Figure 5. miR-204 is upregulated in activated T cells and targets the longer CD5 APA mRNA isoform.

(A) The miR-204/211 putative binding sites were predicted on TargetScan using CD5 3′ UTR and the seed region sequences are indicated. Arrows represent the PAS location on CD5 3′ UTR. (B) Conservation analysis of miR-204/211 binding sites performed by alignment of the CD5 3′ UTR sequences of seven mammalian species using the Geneious v4.8 software. Pairwise percentage identities are indicated below. (C and D) qRT-PCR analysis of miR-204 expression in resting and activated human primary T cells and Jurkat cells.

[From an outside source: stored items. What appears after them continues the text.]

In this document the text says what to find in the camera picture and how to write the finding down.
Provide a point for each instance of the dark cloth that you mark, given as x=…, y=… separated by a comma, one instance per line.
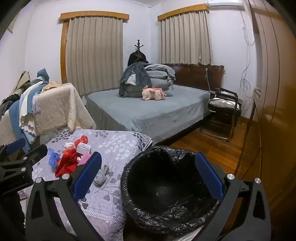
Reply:
x=7, y=103

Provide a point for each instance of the dark hanging garment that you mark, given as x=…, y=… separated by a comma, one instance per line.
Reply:
x=136, y=59

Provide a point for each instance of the round bin with black bag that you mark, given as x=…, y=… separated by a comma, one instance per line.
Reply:
x=161, y=185

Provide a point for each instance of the grey cloth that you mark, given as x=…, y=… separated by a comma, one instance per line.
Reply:
x=100, y=176

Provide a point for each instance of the white air conditioner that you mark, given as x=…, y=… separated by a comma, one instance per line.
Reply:
x=226, y=3

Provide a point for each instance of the short wooden curtain pelmet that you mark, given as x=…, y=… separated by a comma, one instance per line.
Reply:
x=182, y=11

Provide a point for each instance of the tan cloth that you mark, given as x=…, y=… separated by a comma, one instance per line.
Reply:
x=52, y=85

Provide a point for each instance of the white scalloped cloth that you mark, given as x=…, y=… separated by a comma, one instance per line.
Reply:
x=27, y=111

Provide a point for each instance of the wide beige curtain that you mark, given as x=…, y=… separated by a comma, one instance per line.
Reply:
x=92, y=58

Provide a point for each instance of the wooden coat rack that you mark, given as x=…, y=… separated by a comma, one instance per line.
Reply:
x=138, y=46

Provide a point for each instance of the bed with grey sheet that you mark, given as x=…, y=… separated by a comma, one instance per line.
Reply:
x=150, y=111

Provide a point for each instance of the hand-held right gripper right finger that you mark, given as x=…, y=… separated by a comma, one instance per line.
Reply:
x=208, y=176

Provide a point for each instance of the folded grey duvet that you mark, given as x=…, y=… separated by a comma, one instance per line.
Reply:
x=159, y=74

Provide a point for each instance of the small white box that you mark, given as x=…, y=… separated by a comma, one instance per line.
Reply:
x=83, y=148

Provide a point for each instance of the red round plastic container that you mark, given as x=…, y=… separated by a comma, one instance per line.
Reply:
x=83, y=139

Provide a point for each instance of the dark wooden headboard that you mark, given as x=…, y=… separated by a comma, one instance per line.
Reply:
x=192, y=74

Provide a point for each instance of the beige cloth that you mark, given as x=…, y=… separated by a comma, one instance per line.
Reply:
x=22, y=81

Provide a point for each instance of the black folding chair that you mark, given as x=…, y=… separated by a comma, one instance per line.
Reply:
x=227, y=92

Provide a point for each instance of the blue plastic bag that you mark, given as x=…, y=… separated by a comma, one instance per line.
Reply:
x=52, y=158

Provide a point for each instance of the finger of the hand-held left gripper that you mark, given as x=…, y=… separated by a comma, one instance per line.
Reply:
x=16, y=144
x=34, y=154

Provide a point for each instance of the long wooden curtain pelmet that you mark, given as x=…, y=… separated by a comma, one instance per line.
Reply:
x=92, y=15

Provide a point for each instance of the wooden window frame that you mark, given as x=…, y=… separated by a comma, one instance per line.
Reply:
x=63, y=53

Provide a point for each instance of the pile of folded bedding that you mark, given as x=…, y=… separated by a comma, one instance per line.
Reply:
x=138, y=74

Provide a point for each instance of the pink plush toy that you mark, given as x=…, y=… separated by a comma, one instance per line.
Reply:
x=150, y=93

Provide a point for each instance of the blue cloth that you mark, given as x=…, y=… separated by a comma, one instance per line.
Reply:
x=13, y=110

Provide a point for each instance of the red ribbed cloth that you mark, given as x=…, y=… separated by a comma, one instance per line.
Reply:
x=67, y=152
x=67, y=165

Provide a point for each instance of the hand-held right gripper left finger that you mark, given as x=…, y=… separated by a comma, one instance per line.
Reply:
x=87, y=176

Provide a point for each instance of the pink wrapper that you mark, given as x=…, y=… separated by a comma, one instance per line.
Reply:
x=84, y=159

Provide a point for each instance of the cream quilted blanket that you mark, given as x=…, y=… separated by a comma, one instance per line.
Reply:
x=55, y=104

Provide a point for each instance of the white crumpled tissue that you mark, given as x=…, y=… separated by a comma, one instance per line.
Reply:
x=68, y=145

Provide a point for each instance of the patterned chair cushion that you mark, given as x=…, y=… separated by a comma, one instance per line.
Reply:
x=222, y=103

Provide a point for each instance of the blue-grey cloth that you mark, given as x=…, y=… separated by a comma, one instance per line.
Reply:
x=42, y=74

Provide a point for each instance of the brown wooden wardrobe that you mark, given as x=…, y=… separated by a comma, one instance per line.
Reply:
x=272, y=92

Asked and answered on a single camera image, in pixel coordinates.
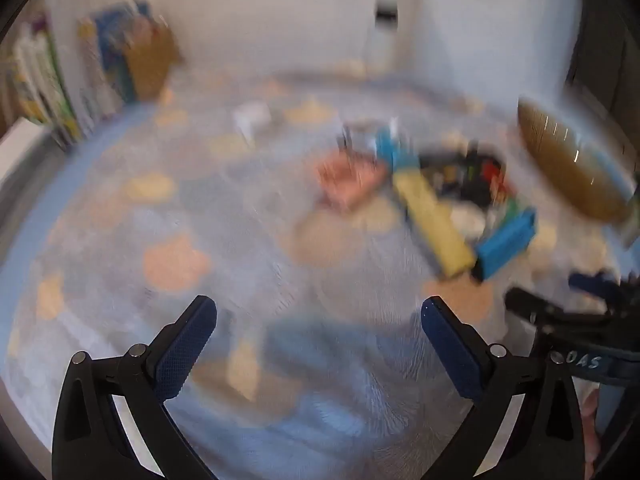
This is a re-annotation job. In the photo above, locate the person's right hand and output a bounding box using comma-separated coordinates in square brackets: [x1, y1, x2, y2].
[581, 389, 602, 478]

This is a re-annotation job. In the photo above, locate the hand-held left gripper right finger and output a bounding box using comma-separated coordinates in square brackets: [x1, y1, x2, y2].
[421, 296, 587, 480]

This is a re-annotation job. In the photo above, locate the fan-patterned tablecloth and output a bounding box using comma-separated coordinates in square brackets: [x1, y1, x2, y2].
[0, 67, 640, 480]

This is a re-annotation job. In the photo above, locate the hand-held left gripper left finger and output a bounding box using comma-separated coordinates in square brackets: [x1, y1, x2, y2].
[52, 295, 218, 480]

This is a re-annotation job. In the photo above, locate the cardboard pen holder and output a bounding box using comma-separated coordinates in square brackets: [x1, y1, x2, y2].
[125, 22, 183, 101]

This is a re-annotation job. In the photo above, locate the blue box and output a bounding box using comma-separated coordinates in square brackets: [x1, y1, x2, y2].
[472, 207, 538, 281]

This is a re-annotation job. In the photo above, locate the pink box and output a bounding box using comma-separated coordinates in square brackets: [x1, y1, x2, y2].
[317, 152, 391, 208]

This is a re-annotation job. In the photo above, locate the yellow box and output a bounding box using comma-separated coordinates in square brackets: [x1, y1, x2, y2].
[392, 167, 478, 278]

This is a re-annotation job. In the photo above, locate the white box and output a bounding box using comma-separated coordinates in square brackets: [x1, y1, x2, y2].
[0, 117, 48, 188]

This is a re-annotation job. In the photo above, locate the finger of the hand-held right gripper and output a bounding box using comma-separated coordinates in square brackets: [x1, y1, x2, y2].
[504, 286, 613, 328]
[569, 271, 626, 298]

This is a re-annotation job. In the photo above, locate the black monitor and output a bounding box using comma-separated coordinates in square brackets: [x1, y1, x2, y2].
[565, 0, 640, 126]

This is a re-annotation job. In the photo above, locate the row of books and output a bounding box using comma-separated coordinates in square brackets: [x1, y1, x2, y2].
[12, 25, 81, 146]

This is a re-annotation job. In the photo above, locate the amber ribbed glass bowl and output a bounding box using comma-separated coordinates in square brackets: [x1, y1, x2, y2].
[516, 95, 638, 223]

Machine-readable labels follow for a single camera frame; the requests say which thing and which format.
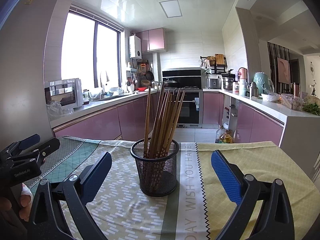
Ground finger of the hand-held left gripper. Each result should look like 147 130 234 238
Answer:
7 137 61 165
0 134 41 160

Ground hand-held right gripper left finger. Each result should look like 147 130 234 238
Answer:
27 151 112 240

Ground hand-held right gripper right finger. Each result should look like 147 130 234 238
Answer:
211 150 295 240

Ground black mesh holder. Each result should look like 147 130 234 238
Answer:
130 138 180 197

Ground bunch of wooden chopsticks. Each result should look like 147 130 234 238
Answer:
143 86 186 192

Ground person's left hand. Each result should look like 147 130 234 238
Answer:
0 183 33 221

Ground clear plastic bag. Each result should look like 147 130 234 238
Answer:
46 100 74 118

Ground patterned tablecloth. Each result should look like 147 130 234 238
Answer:
22 135 320 240

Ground clear plastic bottle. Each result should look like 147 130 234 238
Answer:
215 125 227 143

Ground white kitchen countertop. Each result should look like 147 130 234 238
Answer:
202 88 320 178
47 90 162 128

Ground pink base cabinets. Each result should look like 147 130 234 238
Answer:
52 92 162 141
202 91 285 147

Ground white toaster oven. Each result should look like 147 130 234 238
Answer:
44 78 83 108

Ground knife rack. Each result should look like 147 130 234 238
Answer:
225 106 238 119

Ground built-in black oven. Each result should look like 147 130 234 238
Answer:
160 90 203 128

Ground grey refrigerator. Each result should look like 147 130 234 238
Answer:
0 0 67 140

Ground white bowl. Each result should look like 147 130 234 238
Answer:
261 93 280 102

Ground steel stock pot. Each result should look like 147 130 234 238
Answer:
222 77 235 91

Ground silver rice cooker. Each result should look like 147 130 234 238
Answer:
206 78 222 90

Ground clear plastic container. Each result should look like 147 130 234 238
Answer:
281 94 303 111

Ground teal kitchen appliance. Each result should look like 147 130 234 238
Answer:
252 72 274 97

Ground kitchen window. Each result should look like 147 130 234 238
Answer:
61 5 125 92

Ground black wok with lid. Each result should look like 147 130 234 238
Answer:
162 79 178 89

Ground black dish rack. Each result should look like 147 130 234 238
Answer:
200 55 227 74

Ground black range hood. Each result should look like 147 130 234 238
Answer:
162 67 202 89

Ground green leafy vegetables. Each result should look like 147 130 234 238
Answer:
302 102 320 117

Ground white water heater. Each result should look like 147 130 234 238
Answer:
129 35 142 59

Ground ceiling light panel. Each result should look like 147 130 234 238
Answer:
159 0 183 18

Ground framed wall picture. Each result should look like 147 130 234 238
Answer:
276 57 290 84

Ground pink wall cabinet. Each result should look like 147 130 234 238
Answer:
136 27 166 53

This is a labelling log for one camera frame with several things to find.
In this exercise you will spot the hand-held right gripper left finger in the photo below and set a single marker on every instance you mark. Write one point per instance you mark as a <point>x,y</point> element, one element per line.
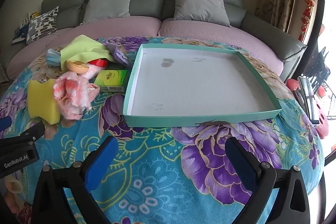
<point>101,163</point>

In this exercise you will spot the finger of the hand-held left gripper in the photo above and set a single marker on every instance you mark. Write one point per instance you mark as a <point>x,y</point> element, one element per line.
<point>5,122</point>
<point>26,134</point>

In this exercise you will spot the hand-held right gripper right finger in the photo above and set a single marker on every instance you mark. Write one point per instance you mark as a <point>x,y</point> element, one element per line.
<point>241,166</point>

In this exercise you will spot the yellow sponge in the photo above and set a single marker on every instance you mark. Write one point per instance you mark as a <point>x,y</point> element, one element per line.
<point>42,100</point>

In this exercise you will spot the pink white towel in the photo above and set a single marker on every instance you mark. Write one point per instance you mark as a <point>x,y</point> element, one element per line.
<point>72,94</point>

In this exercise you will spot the blue face mask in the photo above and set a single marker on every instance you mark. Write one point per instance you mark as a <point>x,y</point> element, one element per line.
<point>53,58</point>

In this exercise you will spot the cream knit cloth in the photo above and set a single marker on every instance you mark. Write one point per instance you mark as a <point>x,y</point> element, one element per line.
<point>74,66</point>

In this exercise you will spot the green tissue pack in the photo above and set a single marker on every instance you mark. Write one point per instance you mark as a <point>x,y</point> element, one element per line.
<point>110,79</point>

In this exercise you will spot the pink fluffy puff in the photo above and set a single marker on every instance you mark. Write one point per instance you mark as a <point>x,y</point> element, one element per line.
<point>94,72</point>

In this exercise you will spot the teal shallow cardboard box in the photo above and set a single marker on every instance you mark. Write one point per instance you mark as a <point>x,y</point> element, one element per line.
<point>189,82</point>

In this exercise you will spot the lime green cloth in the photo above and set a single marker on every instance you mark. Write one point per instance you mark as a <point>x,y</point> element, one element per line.
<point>81,49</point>

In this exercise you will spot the person's left hand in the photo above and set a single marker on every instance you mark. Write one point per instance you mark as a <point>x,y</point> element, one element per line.
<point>11,183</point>

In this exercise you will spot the floral teal blanket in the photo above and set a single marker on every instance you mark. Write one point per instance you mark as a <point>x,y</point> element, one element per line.
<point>162,169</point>

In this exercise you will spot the pink plastic stool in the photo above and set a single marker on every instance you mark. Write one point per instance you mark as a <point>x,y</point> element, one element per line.
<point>323,119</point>

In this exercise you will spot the black white patterned pillow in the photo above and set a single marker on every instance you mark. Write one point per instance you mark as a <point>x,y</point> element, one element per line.
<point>42,26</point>

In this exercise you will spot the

Data are shown as mean +SD (n= 3 replicates) and are pooled from 3 independent experiments. *p <0.05; Student’s t-test (E) The two miR-204/211 target sites located in the Luc-pA3 luciferase reporter plasmid were deleted by site-directed mutagenesis originating plasmid Luc-pA3ΔmiR. (F) Luciferase activity was quantified 48 hours after transfection of Jurkat in resting and activated state (using anti-CD3/CD28). Data are shown as mean +SD (n= 3 replicates) and are pooled from 3 independent experiments. ***p < 0.001; unpaired t test with Welch's correction.